Task directions:
Every line below needs to be printed again exactly, without any of its pictures.
Material for the task: Begin
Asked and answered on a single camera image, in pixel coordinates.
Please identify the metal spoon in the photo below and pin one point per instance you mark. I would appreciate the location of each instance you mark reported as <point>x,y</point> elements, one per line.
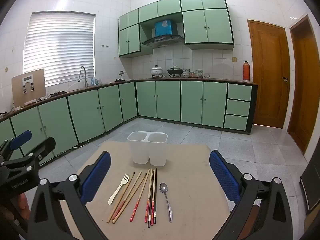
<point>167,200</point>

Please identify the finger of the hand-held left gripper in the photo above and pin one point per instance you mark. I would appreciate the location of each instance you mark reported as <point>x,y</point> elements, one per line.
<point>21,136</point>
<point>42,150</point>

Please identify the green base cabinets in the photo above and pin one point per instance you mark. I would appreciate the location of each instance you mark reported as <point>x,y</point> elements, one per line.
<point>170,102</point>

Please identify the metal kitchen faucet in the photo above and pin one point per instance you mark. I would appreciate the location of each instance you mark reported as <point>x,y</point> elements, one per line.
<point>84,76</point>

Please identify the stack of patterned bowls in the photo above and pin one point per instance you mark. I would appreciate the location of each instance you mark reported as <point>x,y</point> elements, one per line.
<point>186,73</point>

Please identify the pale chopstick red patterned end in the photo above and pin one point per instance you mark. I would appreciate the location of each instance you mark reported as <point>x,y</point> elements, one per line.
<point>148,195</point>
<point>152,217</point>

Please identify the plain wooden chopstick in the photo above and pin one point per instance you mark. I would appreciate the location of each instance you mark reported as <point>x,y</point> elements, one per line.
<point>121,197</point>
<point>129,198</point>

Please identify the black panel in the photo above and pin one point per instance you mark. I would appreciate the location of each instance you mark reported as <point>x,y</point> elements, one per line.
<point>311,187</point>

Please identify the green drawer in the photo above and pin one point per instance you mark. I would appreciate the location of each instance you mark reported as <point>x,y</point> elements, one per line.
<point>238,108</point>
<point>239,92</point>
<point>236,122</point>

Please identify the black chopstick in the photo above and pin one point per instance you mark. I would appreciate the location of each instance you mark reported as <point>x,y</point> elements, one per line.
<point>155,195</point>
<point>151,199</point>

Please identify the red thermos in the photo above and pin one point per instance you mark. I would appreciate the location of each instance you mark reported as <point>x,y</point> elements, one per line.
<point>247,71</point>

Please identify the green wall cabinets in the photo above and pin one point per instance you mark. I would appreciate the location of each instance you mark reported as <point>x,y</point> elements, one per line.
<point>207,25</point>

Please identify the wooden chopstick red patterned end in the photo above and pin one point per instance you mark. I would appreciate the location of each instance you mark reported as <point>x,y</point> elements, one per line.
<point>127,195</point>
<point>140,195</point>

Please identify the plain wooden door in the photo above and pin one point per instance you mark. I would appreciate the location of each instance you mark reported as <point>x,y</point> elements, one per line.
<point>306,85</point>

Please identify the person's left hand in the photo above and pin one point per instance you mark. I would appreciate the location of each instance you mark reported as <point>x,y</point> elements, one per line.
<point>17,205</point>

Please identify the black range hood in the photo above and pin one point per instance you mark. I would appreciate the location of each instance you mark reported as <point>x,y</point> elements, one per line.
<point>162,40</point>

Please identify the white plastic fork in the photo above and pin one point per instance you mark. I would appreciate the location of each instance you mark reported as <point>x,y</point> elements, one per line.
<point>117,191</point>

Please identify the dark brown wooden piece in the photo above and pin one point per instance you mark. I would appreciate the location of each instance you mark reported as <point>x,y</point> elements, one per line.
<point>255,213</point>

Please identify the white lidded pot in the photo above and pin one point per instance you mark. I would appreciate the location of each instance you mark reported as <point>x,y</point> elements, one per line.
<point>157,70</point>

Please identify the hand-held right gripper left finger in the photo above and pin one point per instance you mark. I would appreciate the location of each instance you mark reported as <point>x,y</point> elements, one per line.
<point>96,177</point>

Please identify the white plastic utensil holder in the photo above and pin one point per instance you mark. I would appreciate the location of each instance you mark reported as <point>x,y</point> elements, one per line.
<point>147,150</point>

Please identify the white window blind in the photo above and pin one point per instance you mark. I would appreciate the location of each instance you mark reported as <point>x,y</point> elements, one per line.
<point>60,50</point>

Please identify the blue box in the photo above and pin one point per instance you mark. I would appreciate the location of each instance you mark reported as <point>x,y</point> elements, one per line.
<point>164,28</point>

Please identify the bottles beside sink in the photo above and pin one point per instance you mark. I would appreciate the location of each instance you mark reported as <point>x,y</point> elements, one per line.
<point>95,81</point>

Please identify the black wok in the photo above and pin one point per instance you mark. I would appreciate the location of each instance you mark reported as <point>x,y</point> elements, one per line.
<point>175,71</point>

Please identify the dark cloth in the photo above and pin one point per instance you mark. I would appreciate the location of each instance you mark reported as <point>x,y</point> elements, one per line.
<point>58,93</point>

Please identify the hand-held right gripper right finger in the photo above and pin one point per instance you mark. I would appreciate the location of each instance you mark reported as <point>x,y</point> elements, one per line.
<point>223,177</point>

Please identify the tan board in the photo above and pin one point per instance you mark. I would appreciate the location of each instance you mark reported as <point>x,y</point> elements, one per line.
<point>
Material for the task: End
Answer space:
Asked and answered on a single camera image, in pixel coordinates.
Please identify the metal spoon in the photo below and pin one point per instance you mark. I would appreciate the location of each instance you mark reported as <point>x,y</point> elements, one per line.
<point>167,200</point>

Please identify the finger of the hand-held left gripper in the photo above and pin one point per instance you mark. I would appreciate the location of each instance you mark reported as <point>x,y</point> elements, one per line.
<point>21,136</point>
<point>42,150</point>

Please identify the green base cabinets in the photo above and pin one point per instance you mark. I would appreciate the location of each instance you mark reported as <point>x,y</point> elements, one per line.
<point>170,102</point>

Please identify the metal kitchen faucet in the photo above and pin one point per instance you mark. I would appreciate the location of each instance you mark reported as <point>x,y</point> elements, one per line.
<point>84,76</point>

Please identify the stack of patterned bowls in the photo above and pin one point per instance you mark. I would appreciate the location of each instance you mark reported as <point>x,y</point> elements, one per line.
<point>186,73</point>

Please identify the pale chopstick red patterned end in the photo above and pin one point per instance you mark. I would appreciate the location of each instance you mark reported as <point>x,y</point> elements, one per line.
<point>148,195</point>
<point>152,217</point>

Please identify the plain wooden chopstick in the photo above and pin one point per instance you mark. I would appreciate the location of each instance you mark reported as <point>x,y</point> elements, one per line.
<point>121,197</point>
<point>129,198</point>

Please identify the black panel in the photo above and pin one point per instance you mark. I would appreciate the location of each instance you mark reported as <point>x,y</point> elements, one per line.
<point>311,187</point>

Please identify the green drawer in the photo above and pin one point per instance you mark. I would appreciate the location of each instance you mark reported as <point>x,y</point> elements, one per line.
<point>238,108</point>
<point>239,92</point>
<point>236,122</point>

Please identify the black chopstick in the photo above and pin one point per instance you mark. I would appreciate the location of each instance you mark reported as <point>x,y</point> elements, one per line.
<point>155,195</point>
<point>151,199</point>

Please identify the red thermos in the photo above and pin one point per instance you mark. I would appreciate the location of each instance you mark reported as <point>x,y</point> elements, one per line.
<point>247,71</point>

Please identify the green wall cabinets in the photo above and pin one point per instance you mark. I would appreciate the location of each instance you mark reported as <point>x,y</point> elements, one per line.
<point>207,25</point>

Please identify the wooden chopstick red patterned end in the photo above and pin one point per instance you mark. I would appreciate the location of each instance you mark reported as <point>x,y</point> elements, one per line.
<point>127,195</point>
<point>140,195</point>

Please identify the plain wooden door in the photo above and pin one point per instance you mark. I would appreciate the location of each instance you mark reported as <point>x,y</point> elements, one per line.
<point>306,85</point>

Please identify the person's left hand in the photo above and pin one point per instance you mark. I would appreciate the location of each instance you mark reported as <point>x,y</point> elements, one per line.
<point>17,205</point>

Please identify the black range hood in the photo above and pin one point per instance you mark. I would appreciate the location of each instance you mark reported as <point>x,y</point> elements, one per line.
<point>162,40</point>

Please identify the white plastic fork in the photo above and pin one point per instance you mark. I would appreciate the location of each instance you mark reported as <point>x,y</point> elements, one per line.
<point>117,191</point>

Please identify the dark brown wooden piece in the photo above and pin one point per instance you mark. I would appreciate the location of each instance you mark reported as <point>x,y</point> elements, one per line.
<point>255,213</point>

Please identify the white lidded pot in the photo above and pin one point per instance you mark. I would appreciate the location of each instance you mark reported as <point>x,y</point> elements, one per line.
<point>157,70</point>

Please identify the hand-held right gripper left finger in the photo above and pin one point per instance you mark. I would appreciate the location of each instance you mark reported as <point>x,y</point> elements, one per line.
<point>96,177</point>

Please identify the white plastic utensil holder in the photo above and pin one point per instance you mark. I would appreciate the location of each instance you mark reported as <point>x,y</point> elements, one per line.
<point>147,150</point>

Please identify the white window blind in the photo above and pin one point per instance you mark. I would appreciate the location of each instance you mark reported as <point>x,y</point> elements, one per line.
<point>60,50</point>

Please identify the blue box in the photo above and pin one point per instance you mark. I would appreciate the location of each instance you mark reported as <point>x,y</point> elements, one per line.
<point>164,28</point>

Please identify the bottles beside sink in the photo above and pin one point per instance you mark. I would appreciate the location of each instance you mark reported as <point>x,y</point> elements, one per line.
<point>95,81</point>

Please identify the black wok in the photo above and pin one point per instance you mark. I would appreciate the location of each instance you mark reported as <point>x,y</point> elements, one per line.
<point>175,71</point>

Please identify the dark cloth in the photo above and pin one point per instance you mark. I would appreciate the location of each instance you mark reported as <point>x,y</point> elements, one per line.
<point>58,93</point>

Please identify the hand-held right gripper right finger in the photo above and pin one point per instance you mark. I would appreciate the location of each instance you mark reported as <point>x,y</point> elements, one per line.
<point>223,177</point>

Please identify the tan board in the photo above and pin one point per instance you mark. I would appreciate the location of each instance you mark reported as <point>x,y</point> elements, one per line.
<point>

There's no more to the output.